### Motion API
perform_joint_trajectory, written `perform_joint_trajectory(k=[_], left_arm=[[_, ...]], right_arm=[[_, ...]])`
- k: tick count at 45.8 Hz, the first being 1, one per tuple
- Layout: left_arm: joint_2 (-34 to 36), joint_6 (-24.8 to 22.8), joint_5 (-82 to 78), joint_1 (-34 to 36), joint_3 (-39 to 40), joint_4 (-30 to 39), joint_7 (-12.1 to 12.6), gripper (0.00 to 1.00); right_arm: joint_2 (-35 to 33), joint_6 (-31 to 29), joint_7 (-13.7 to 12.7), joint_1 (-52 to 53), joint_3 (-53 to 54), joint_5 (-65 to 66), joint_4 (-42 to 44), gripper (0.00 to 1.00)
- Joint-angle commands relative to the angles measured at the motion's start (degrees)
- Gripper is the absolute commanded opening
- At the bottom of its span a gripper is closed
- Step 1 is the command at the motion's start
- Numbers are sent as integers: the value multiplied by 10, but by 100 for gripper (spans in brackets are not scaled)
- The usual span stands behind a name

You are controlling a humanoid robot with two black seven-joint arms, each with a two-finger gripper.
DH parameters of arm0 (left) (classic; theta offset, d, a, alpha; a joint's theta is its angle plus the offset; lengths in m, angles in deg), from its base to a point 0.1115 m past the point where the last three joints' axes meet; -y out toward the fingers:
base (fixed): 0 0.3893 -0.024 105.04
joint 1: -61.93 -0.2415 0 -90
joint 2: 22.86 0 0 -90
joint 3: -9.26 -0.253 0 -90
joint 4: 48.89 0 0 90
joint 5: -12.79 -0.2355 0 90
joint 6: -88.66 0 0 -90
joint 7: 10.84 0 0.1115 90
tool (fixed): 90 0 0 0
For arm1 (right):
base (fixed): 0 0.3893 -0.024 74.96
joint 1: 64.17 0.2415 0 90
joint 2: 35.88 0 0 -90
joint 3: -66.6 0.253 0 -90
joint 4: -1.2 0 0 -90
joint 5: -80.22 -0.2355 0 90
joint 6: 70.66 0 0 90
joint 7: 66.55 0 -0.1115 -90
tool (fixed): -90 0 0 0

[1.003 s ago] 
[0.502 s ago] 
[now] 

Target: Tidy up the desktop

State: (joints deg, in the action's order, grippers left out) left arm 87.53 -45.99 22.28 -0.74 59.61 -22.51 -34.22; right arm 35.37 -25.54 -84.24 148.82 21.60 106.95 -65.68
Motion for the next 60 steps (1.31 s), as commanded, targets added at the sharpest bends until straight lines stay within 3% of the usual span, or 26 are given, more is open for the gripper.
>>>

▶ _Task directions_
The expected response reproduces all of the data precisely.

▶ _Output for this task_
### Motion API
perform_joint_trajectory, written `perform_joint_trajectory(k=[_], left_arm=[[_, ...]], right_arm=[[_, ...]])`
- k: tick count at 45.8 Hz, the first being 1, one per tuple
- Layout: left_arm: joint_2 (-34 to 36), joint_6 (-24.8 to 22.8), joint_5 (-82 to 78), joint_1 (-34 to 36), joint_3 (-39 to 40), joint_4 (-30 to 39), joint_7 (-12.1 to 12.6), gripper (0.00 to 1.00); right_arm: joint_2 (-35 to 33), joint_6 (-31 to 29), joint_7 (-13.7 to 12.7), joint_1 (-52 to 53), joint_3 (-53 to 54), joint_5 (-65 to 66), joint_4 (-42 to 44), gripper (0.00 to 1.00)
- Joint-angle commands relative to the angles measured at the motion's start (degrees)
- Gripper is the absolute commanded opening
- At the bottom of its span a gripper is closed
- Step 1 is the command at the motion's start
- Numbers are sent as integers: the value multiplied by 10, but by 100 for gripper (spans in brackets are not scaled)
- The usual span stands behind a name

You are controlling a humanoid robot with two black seven-joint arms, each with a two-finger gripper.
DH parameters of arm0 (left) (classic; theta offset, d, a, alpha; a joint's theta is its angle plus the offset; lengths in m, angles in deg), from its base to a point 0.1115 m past the point where the last three joints' axes meet; -y out toward the fingers:
base (fixed): 0 0.3893 -0.024 105.04
joint 1: -61.93 -0.2415 0 -90
joint 2: 22.86 0 0 -90
joint 3: -9.26 -0.253 0 -90
joint 4: 48.89 0 0 90
joint 5: -12.79 -0.2355 0 90
joint 6: -88.66 0 0 -90
joint 7: 10.84 0 0.1115 90
tool (fixed): 90 0 0 0
For arm1 (right):
base (fixed): 0 0.3893 -0.024 74.96
joint 1: 64.17 0.2415 0 90
joint 2: 35.88 0 0 -90
joint 3: -66.6 0.253 0 -90
joint 4: -1.2 0 0 -90
joint 5: -80.22 -0.2355 0 90
joint 6: 70.66 0 0 90
joint 7: 66.55 0 -0.1115 -90
tool (fixed): -90 0 0 0

[1.003 s ago] 
[0.502 s ago] 
[now] 

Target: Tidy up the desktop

State: (joints deg, in the action's order, grippers left out) left arm 87.53 -45.99 22.28 -0.74 59.61 -22.51 -34.22; right arm 35.37 -25.54 -84.24 148.82 21.60 106.95 -65.68
Motion for the next 60 steps (1.31 s), as commanded, targets added at the sharpest bends until straight lines stay within 3% of the usual span, or 26 are given, more is open for the gripper.
>>>

Nothing remains to add to the answer.